*NOTE: This review is going to be a CAPSULE review, which means it’ll be a tight, quick critique of the film as opposed to the more in-depth reviews I usually do.
Joël Karekezi’s film The Mercy of the Jungle tells the story of Sergeant Xavier (Marc Zinga) and Private Faustin (Stéphane Bak), two men who get separated from their troop and must travel long distances to join them. However, there is another threatening army on their tail and in order to avoid them, they must travel through the treacherous jungle, which may end up being more deadly than the army.

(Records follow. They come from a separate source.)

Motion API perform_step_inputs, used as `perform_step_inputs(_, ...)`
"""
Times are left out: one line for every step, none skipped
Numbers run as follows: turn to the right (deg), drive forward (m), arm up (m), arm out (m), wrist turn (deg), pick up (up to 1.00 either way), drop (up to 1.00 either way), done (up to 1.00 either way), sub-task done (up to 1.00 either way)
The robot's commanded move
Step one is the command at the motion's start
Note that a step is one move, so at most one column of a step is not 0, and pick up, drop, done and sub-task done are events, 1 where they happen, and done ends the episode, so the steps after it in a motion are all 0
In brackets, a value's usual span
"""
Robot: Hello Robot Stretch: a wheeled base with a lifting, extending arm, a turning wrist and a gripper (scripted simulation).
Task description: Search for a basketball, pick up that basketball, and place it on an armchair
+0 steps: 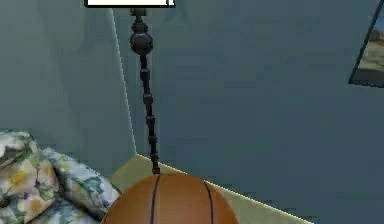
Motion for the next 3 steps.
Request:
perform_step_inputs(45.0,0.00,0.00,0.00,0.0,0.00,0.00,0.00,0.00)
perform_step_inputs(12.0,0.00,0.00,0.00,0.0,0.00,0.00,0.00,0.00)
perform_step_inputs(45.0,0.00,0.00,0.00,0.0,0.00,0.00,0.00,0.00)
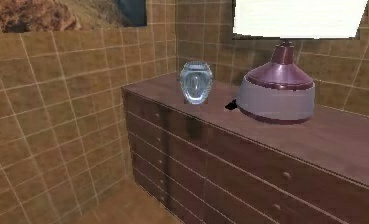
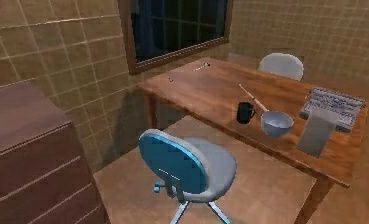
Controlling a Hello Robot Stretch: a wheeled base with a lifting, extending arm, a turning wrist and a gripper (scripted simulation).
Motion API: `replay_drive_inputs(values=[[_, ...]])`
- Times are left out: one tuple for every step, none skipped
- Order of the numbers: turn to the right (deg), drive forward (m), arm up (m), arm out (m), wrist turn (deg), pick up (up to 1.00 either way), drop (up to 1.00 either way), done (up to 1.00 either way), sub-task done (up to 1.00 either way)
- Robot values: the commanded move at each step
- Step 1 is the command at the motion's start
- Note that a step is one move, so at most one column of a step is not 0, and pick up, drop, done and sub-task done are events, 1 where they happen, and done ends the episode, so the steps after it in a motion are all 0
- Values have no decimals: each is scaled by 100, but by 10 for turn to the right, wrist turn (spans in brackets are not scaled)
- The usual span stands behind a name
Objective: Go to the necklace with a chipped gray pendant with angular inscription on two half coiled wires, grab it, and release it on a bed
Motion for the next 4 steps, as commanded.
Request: replay_drive_inputs(values=[[0, 40, 0, 0, 0, 0, 0, 0, 0], [-450, 0, 0, 0, 0, 0, 0, 0, 0], [-420, 0, 0, 0, 0, 0, 0, 0, 0], [-30, 0, 0, 0, 0, 0, 0, 0, 0]])
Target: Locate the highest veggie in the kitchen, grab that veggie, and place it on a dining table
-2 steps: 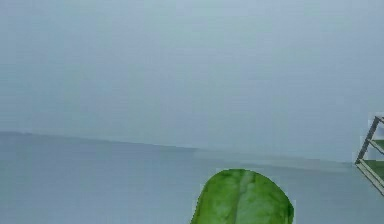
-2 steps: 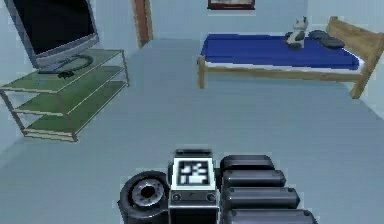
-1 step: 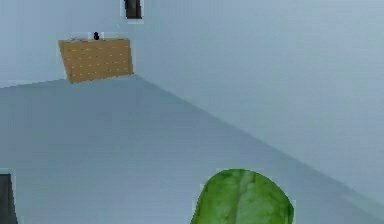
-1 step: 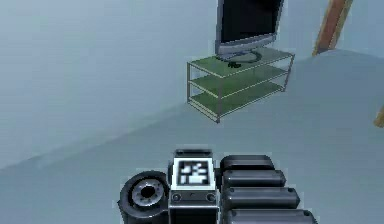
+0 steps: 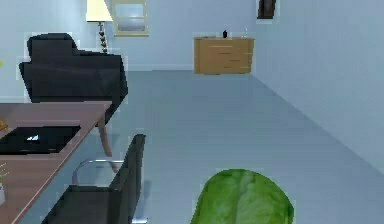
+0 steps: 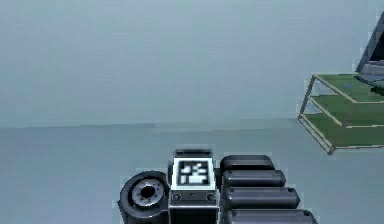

We are immediately thrown into this war-torn Africa, as the first shot of the movie is a gun-totting Xavier chasing down a teenager as they both run out of breath, showing the desperation of these men and the kill or be killed mantra they must live by. But Mercy of the Jungle actually plays out more like a coming of age road movie. Xavier is an intense, highly decorated soldier, where Faustin, a farmer, doesn’t belong in the military. Yet, the two are paired together in dyer circumstances and they quickly realize they’ll both need to change in order to survive. Faustin might not be a soldier, but he must learn to become one. He has think, walk, and talk like a soldier. Xavier must teach Faustin how to be a soldier so that he has a partner who will watch his back. It’s a great character piece, as we watch these two men grow together.
Led by a pair of spectacular performances, The Mercy of the Jungle is an interesting character study about what you need to do to survive. Though the pacing is a little slow in the middle, this is a fascinating, moving, at times thrilling look at war-torn Africa.